Interdisciplinary Perspectives on the Corona Crisis
Just like everyone else, the team at Tokyo College has been affected by the corona crisis and the increasingly drastic measures put into place to prevent a further spread of the pandemic. Our public lectures had to be canceled, access to the campus is restricted, and some of our members could not return to Tokyo from research trips abroad because of border shutdowns. Our new members, who joined the college on April 1, have only met with each other and the rest of the faculty online, and will continue to do so for the next weeks.
At the same time, we continue to engage with the crisis intellectually, both as citizens and as academics. In fact, reflecting on Corona seems to be an imperative closely connected to the mission of the college to create new, socially relevant knowledge in interdisciplinary contexts.
The corona crisis by its very nature as a global public health crisis demands interdisciplinary engagement. At the scientific core of the crisis lies the medical and epidemiological issue of identifying the characteristics of the virus, its effect on human health, and most importantly, potentials for the development of treatments, cures and vaccines. But the priorities for research and the reaction of health systems are not solely determined by scientific factors, but bound up in complex social, political, economic and cultural systems.
How to allocate funds? How to deal with the trade-off between minimizing deaths and minimizing the social and financial impact of the crisis? How to improve health systems on a local, national and global level so they will be able to respond better to the next pandemic? Finding answers to these questions requires the input from scholars across all disciplines from the natural sciences to the humanities.
Some of our members have already started writing about aspects of the crisis on our blog, from Flavia Baldari’s summary of a corona-related debate among Italian philosophers to Masaki Sano’s primer on how to read the corona statistics that have become part of our daily lives over the last months. Yesterday, we held a first forum for all our members where we began a more systematic exchange.
While we consider it a key responsibility of the College to engage with what has already shaped up to be the most pressing global issue of 2020, and by some probability, of the years to come, we are deeply humbled by the death toll and human suffering the corona pandemic has already caused and continues to inflict on global society.

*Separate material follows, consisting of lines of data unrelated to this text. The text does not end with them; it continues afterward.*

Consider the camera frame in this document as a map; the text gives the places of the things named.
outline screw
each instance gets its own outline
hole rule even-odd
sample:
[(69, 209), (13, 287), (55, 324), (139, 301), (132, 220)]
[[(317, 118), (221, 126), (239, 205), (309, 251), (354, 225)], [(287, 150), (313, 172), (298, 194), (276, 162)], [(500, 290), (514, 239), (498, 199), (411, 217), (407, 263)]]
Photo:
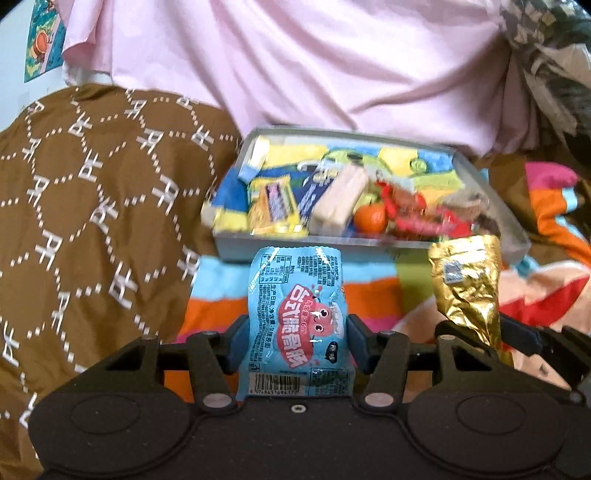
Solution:
[(389, 407), (392, 405), (392, 403), (394, 403), (394, 397), (383, 392), (370, 393), (369, 395), (365, 396), (364, 400), (367, 405), (375, 408)]
[(225, 408), (232, 403), (232, 397), (225, 393), (210, 393), (203, 399), (203, 405), (208, 408)]
[(293, 413), (304, 413), (306, 410), (307, 410), (307, 408), (306, 408), (305, 405), (299, 405), (299, 404), (297, 404), (297, 405), (292, 405), (291, 406), (291, 411)]
[(579, 392), (571, 392), (569, 398), (572, 403), (583, 403), (583, 396)]

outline gold foil wrapper
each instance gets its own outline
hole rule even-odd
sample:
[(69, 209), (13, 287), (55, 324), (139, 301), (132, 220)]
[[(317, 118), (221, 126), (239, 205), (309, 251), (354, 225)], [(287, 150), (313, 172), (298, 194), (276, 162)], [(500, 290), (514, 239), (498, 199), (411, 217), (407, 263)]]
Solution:
[(455, 324), (470, 329), (497, 351), (503, 363), (513, 366), (501, 339), (499, 239), (481, 235), (439, 242), (429, 248), (428, 255), (437, 309)]

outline poster
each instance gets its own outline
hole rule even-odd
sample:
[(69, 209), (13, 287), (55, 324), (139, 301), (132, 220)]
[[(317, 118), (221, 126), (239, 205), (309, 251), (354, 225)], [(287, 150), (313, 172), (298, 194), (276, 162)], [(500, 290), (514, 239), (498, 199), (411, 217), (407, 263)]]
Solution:
[(61, 50), (65, 36), (66, 28), (57, 13), (55, 0), (35, 0), (27, 41), (25, 82), (64, 63)]

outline white wall
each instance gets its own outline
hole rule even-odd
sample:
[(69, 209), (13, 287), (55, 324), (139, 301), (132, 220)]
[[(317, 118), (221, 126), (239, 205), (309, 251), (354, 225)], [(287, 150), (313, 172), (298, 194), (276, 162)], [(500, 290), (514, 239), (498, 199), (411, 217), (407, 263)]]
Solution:
[(25, 53), (35, 0), (23, 0), (0, 22), (0, 131), (29, 103), (66, 87), (61, 68), (24, 83)]

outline sausage package
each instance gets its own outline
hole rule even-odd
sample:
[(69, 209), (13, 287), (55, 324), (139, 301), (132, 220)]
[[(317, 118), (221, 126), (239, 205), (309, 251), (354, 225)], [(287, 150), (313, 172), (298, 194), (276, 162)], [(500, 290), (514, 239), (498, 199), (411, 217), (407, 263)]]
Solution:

We are also aware of the extreme uncertainty surrounding everything related to the virus: the still lacking medical knowledge about the virus and potential treatments, the uncertainty inherent in the data and statistics about spread and death cases, the uncertainty about the political measures best suited to contain the pandemic, and finally the uncertainty about the effects it will have on global society in the long term.
Despite or rather precisely because of this uncertainty, it seems crucial to continue the conversation, both among our members and beyond the confines of academia. It is in this spirit that we will share our reflections on the Tokyo College blog to offer our perspectives on some of the manifold issues and problems surrounding the fight against and effects of the pandemic.